A special resolution is the 75% vote type. Special notice is a separate procedural requirement for certain resolutions (a common example is removing a director). A resolution can be an ordinary resolution and still require special notice. If you miss the special notice step, you can end up with a challenge to the process even if the vote passed.
So if you’re removing a director, don’t just think “ordinary resolution, 50%+”. Think “ordinary resolution with extra process”.
Do you need to file it at Companies House?
Often, yes - especially for special resolutions.
Special resolutions commonly need to be filed at Companies House, usually within a strict deadline (often 15 days), and some ordinary resolutions also trigger filing depending on what they relate to. A good rule of thumb is that if the decision changes something public-facing about the company - like its constitutional documents - you should expect a filing requirement. If you’re amending the articles, for example, you typically file the resolution and the updated articles.
Because filing requirements vary by decision type, it’s safest to treat filing as its own step: once the resolution is passed, ask whether the decision triggers a Companies House filing and whether any updated documents also need to be lodged.
What “reasonable” thresholds look like in real life
People often ask: “Is 75% really needed for that?” The answer is: sometimes it’s mandatory, and sometimes it’s chosen because it’s meant to reflect a bigger, more structural decision.
Special resolutions are intended to prevent major change on a slim majority. If you’re rewriting the company’s rules, changing shareholder rights, or taking actions that reshape ownership and control, the law generally expects a stronger level of shareholder buy-in.
Ordinary resolutions are for everything else - but “ordinary” doesn’t mean “low stakes”. It just means the law doesn’t treat it as a fundamental restructure of the company’s constitutional framework.
Common pitfalls that cause problems
The most common issue is using the wrong category. If the law requires a special resolution and you pass an ordinary resolution, you don’t have a valid approval - even if shareholders support the outcome - because the type of resolution and formalities still matter.
The next issue is process. For special resolutions, companies often forget to use the right wording and formality in notices or written resolution documentation. For “special notice” situations, companies often run the vote without realising there’s an extra notice step required.

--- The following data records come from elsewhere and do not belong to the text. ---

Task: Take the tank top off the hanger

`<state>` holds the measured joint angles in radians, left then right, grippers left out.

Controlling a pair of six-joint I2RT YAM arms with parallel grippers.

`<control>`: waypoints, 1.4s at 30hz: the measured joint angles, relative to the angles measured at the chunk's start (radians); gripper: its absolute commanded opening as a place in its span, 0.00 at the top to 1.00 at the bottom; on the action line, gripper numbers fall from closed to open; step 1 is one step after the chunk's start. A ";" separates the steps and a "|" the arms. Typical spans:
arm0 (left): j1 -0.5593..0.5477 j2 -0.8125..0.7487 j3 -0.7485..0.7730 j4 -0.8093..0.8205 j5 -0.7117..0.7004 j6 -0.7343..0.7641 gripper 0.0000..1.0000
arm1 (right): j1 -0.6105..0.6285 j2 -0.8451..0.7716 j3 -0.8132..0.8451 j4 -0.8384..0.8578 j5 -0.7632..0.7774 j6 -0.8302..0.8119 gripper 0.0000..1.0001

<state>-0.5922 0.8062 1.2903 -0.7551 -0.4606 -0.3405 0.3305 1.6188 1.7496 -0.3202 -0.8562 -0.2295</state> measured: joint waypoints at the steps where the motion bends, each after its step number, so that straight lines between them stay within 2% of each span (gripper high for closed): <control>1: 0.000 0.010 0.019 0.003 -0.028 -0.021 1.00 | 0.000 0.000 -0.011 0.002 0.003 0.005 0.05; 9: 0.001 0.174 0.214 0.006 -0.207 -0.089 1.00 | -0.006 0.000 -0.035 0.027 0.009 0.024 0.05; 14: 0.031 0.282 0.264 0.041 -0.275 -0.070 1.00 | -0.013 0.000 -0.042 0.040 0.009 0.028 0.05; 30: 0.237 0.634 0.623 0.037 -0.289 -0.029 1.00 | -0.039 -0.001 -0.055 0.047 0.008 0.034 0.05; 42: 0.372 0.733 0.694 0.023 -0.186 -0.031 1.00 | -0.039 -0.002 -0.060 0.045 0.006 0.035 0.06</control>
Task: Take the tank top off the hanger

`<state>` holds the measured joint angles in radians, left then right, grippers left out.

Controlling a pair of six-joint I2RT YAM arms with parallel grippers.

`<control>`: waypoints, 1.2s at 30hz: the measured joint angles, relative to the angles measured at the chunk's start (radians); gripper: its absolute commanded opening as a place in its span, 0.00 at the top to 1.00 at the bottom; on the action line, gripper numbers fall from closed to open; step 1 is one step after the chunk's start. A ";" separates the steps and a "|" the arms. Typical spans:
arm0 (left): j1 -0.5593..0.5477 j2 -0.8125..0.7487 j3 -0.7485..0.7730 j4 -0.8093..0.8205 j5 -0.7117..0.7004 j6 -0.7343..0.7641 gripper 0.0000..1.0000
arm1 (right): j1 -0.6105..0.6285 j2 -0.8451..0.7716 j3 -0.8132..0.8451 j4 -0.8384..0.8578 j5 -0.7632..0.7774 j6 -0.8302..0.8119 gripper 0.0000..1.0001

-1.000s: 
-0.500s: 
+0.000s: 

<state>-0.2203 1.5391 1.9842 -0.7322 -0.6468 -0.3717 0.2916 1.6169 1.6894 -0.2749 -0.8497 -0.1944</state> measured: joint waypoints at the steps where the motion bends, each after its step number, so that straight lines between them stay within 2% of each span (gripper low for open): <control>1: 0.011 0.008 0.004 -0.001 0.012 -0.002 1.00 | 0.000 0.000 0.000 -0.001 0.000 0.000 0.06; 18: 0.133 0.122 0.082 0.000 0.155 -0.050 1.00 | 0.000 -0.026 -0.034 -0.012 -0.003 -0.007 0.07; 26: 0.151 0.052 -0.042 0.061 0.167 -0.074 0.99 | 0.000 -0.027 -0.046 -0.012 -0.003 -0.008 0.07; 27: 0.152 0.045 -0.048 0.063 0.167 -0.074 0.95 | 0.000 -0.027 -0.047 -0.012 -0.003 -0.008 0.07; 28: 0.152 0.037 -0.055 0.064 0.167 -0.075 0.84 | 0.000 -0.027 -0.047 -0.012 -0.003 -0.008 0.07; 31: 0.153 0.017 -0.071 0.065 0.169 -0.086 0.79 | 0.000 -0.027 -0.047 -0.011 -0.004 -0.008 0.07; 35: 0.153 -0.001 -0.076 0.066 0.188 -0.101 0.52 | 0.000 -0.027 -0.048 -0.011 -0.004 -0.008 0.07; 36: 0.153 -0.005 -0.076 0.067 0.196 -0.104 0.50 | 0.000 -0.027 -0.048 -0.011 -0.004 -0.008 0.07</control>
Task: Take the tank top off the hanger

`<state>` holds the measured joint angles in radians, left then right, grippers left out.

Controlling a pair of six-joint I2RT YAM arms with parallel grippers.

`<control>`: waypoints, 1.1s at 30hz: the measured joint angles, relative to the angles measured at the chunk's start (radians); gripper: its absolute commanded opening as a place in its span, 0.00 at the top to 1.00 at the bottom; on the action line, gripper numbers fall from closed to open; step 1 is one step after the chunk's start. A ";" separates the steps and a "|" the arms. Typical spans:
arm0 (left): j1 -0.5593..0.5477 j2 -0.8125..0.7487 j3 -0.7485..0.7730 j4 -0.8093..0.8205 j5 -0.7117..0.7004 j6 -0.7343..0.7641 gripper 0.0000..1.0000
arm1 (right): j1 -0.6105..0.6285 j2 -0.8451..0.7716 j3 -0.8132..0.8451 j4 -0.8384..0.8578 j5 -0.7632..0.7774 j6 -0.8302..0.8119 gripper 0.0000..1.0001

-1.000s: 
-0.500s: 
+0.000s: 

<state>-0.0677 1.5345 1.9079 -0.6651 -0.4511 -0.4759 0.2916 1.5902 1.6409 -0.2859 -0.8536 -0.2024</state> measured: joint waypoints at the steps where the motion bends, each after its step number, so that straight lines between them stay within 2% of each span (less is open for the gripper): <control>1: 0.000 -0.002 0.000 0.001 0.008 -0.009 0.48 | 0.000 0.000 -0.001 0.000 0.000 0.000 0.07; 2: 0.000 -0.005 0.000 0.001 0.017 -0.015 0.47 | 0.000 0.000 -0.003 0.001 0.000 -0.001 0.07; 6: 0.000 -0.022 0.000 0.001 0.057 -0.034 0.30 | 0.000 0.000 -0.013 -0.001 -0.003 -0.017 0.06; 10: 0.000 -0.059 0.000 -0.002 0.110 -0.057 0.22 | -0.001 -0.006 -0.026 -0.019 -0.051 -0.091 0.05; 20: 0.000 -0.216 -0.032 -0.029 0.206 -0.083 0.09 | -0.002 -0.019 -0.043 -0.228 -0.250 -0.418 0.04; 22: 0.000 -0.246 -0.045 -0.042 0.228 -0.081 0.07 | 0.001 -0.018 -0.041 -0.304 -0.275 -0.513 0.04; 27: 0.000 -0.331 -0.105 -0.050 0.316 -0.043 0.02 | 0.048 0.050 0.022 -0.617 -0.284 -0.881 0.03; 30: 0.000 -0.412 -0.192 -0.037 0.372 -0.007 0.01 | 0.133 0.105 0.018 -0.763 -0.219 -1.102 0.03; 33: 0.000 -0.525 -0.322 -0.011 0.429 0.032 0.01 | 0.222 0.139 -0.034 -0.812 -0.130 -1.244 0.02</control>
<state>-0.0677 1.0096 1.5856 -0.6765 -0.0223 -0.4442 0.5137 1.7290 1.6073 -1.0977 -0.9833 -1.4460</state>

Finally, companies frequently overlook the documents sitting behind the law: the articles and shareholders’ agreement. It’s very possible to be “legally fine” but still in breach of contract with shareholders, which can trigger disputes, investor remedies, or forced unwinds.
Key takeaways
An ordinary resolution needs a simple majority and is used for many standard shareholder approvals. A special resolution needs a 75% majority and is typically reserved for major constitutional or structural decisions, and it comes with tighter formality requirements. Your articles and shareholders’ agreement can raise the bar beyond what the Companies Act requires, and some ordinary resolutions still carry extra process requirements like special notice.